Please join the LPE Project and APPEAL for our next informal mentoring session!
When: Friday October 28, 2022. 4:00 – 5:00pm EDT, (UTC-4) via Zoom (link will be provided to accepted registrants)
Registration & Deadline: Please sign up here by Tuesday, October 25 at 12PM ET. Space is limited!
Who: We welcome law students and graduate students interested in teaching at a law school to join us for a small group discussion with faculty about research interests and career strategies.
Participating Faculty:
Professor Lua Kamál Yuille, Northeastern University School of Law and D’Amore-McKim School of Business
Areas of expertise: Property Law, Corporate Law, Business Law, International Law, Race, Racism & the Law, Gender & the Law, Critical Pedagogy, Heterodox Economics.
Yuille serves on the Board of Directors of ClassCrits, Inc. and was honored with the Society of American Law Teachers’ Junior Faculty Teaching Award in 2017. Recent publications include Corporations, Property & Personhood; Love as Justice; Dignity Takings in Gangland’s Suburban Frontier; and From Corpo Economicus to Corpo Sapiens.
From her Northeastern faculty profile:
“Yuille is a recognized praxivist, which is a philosophy that involves using her theoretical scholarship to inform her engagement in social change. Her current interdisciplinary work draws into conversation property law, heterodox economics, business law, critical pedagogy and group identity. Yuille’s diverse professional formation — federal law clerk, Latin Americanist socio-economic development lawyer, Wall Street corporate transactional attorney, public school teacher, pro bono immigration litigation practitioner — provides a strong foundation for her engaged scholarship on a wide range of questions.”
Professor Luke Herrine, University of Alabama School of Law.
Areas of expertise: Contract Law, Consumer Law, Financial Institutions & Financial Regulation, Student Loan Law, Law and Political Economy.
Prof. Herrine is the former Managing Editor of the Law and Political Economy Blog, as well as a co-founder of the network of LPE student groups. Recent scholarship includes What is Consumer Protection For?; The Folklore of Unfairness; Competition Law as Collective Bargaining Law (co-authored with Nathan Tankus); and The Law and Political Economy of a Student Debt Jubilee.
From his Alabama faculty profile:
“His legal and policy arguments in favor of student debt cancellation have thrust that policy option into the center of debates in which it was previously excluded. His innovative legal strategy for flooding the Department of Education with applications for debt cancellation from defrauded borrowers contributed to a successful campaign to use the previously dormant “borrower defense” authority to cancel hundreds of millions of dollars of student loan debt. His arguments in favor of using “compromise” authority to cancel student debt more broadly was the first to suggest that possibility, which reshaped the conversation around student debt cancellation. Outside the student loan space, his arguments about the underutilization of the unfairness authority has influenced officials within both the FTC and the CFPB and his nascent work on the value of price regulation has led him to be invited to contribute ideas to ongoing efforts at defining “price gouging.”
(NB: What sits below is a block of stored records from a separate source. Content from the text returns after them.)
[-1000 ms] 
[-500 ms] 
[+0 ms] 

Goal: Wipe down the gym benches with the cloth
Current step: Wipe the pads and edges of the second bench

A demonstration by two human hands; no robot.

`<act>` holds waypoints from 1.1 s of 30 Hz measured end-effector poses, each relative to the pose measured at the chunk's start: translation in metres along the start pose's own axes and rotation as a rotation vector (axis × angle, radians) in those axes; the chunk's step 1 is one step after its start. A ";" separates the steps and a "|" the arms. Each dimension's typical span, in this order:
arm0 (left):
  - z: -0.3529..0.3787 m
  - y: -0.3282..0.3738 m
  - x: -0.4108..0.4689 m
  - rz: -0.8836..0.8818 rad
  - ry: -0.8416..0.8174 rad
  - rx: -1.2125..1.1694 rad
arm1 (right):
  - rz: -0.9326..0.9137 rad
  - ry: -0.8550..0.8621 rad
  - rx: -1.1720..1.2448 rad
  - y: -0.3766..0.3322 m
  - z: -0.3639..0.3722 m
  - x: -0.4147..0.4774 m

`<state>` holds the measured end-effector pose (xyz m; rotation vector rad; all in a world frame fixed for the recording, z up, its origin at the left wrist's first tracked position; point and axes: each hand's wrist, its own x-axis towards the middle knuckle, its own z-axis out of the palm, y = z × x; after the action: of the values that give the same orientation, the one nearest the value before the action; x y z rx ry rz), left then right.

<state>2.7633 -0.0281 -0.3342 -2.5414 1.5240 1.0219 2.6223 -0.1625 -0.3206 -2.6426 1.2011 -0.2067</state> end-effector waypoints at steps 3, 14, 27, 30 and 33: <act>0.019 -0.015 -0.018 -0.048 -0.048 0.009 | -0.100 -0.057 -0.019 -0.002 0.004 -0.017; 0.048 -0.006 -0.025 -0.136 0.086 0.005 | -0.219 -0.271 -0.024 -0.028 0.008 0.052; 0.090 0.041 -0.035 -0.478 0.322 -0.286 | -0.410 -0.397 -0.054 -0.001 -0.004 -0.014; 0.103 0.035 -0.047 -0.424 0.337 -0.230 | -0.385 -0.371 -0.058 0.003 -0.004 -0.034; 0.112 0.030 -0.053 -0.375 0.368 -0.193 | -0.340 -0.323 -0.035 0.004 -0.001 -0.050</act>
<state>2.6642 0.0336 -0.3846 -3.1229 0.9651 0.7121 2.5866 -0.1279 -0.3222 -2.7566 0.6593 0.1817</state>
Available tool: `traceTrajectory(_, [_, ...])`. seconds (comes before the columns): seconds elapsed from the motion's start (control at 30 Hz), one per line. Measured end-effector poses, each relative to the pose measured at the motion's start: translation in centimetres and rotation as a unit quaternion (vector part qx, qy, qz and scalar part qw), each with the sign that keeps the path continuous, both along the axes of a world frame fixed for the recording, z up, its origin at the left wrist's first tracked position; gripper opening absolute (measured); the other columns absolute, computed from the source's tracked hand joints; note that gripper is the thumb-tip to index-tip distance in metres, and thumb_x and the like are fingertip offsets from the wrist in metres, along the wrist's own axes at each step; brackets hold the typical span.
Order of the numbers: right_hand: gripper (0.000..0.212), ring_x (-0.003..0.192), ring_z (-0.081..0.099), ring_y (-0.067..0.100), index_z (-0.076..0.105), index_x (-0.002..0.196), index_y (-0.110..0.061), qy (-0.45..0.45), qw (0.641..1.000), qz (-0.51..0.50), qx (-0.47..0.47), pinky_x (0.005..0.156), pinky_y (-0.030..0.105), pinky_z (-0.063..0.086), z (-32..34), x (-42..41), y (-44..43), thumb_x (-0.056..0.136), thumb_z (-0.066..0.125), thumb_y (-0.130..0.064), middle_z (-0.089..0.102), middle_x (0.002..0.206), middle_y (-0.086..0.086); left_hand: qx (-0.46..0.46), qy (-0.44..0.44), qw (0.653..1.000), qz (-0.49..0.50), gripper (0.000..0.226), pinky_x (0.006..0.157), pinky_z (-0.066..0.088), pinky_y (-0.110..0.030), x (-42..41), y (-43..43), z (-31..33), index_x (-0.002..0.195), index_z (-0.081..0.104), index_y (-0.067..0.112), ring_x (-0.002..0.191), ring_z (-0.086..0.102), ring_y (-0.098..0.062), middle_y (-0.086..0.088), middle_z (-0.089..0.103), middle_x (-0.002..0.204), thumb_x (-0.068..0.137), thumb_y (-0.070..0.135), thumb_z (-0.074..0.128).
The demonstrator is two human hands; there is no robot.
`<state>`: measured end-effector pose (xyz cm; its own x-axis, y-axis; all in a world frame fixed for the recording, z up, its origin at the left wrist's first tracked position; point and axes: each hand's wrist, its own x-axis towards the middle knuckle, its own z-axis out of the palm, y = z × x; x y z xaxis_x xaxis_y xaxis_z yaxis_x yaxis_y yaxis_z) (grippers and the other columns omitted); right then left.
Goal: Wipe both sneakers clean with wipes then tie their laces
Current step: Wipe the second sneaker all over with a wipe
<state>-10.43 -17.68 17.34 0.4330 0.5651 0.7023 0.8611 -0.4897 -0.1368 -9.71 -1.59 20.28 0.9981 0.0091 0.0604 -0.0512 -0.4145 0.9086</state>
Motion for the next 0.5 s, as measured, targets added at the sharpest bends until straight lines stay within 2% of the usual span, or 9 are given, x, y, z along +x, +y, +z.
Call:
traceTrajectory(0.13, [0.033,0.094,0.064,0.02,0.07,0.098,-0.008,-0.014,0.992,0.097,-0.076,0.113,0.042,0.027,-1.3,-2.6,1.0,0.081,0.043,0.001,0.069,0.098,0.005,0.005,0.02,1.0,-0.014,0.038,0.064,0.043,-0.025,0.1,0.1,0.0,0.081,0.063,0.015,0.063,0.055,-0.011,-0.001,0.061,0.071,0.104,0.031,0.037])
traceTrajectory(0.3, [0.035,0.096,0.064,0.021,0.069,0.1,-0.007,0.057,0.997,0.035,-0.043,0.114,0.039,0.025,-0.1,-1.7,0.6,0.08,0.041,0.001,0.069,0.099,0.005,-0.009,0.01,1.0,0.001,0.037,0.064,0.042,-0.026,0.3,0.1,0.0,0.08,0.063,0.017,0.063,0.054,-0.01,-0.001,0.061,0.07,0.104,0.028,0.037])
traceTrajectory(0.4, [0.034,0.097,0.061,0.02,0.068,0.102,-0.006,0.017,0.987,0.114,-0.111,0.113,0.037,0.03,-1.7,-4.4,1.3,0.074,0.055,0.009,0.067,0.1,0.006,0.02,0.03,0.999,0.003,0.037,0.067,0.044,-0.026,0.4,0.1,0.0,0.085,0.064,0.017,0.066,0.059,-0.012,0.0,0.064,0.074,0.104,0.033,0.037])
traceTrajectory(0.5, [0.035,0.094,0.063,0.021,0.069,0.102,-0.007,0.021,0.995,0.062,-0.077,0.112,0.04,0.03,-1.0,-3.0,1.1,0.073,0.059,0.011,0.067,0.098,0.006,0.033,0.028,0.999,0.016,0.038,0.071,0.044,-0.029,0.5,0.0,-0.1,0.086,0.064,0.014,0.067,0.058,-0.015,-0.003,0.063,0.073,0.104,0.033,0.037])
Guiding Thought (from Dr. John Haskell, University of Manchester Law):
We all face doors that seem locked in our lives at various moments. Sometimes they are; sometimes it is just a matter of the wrong key. Sometimes it is just that there are other doors we aren’t seeing. But there is always something to do about a situation and often the best way to get unstuck (or to stay unstuck) is to have opportunities to brainstorm with others. We hope these sessions help facilitate everyone to discover more and better choices in their professional and political life journeys.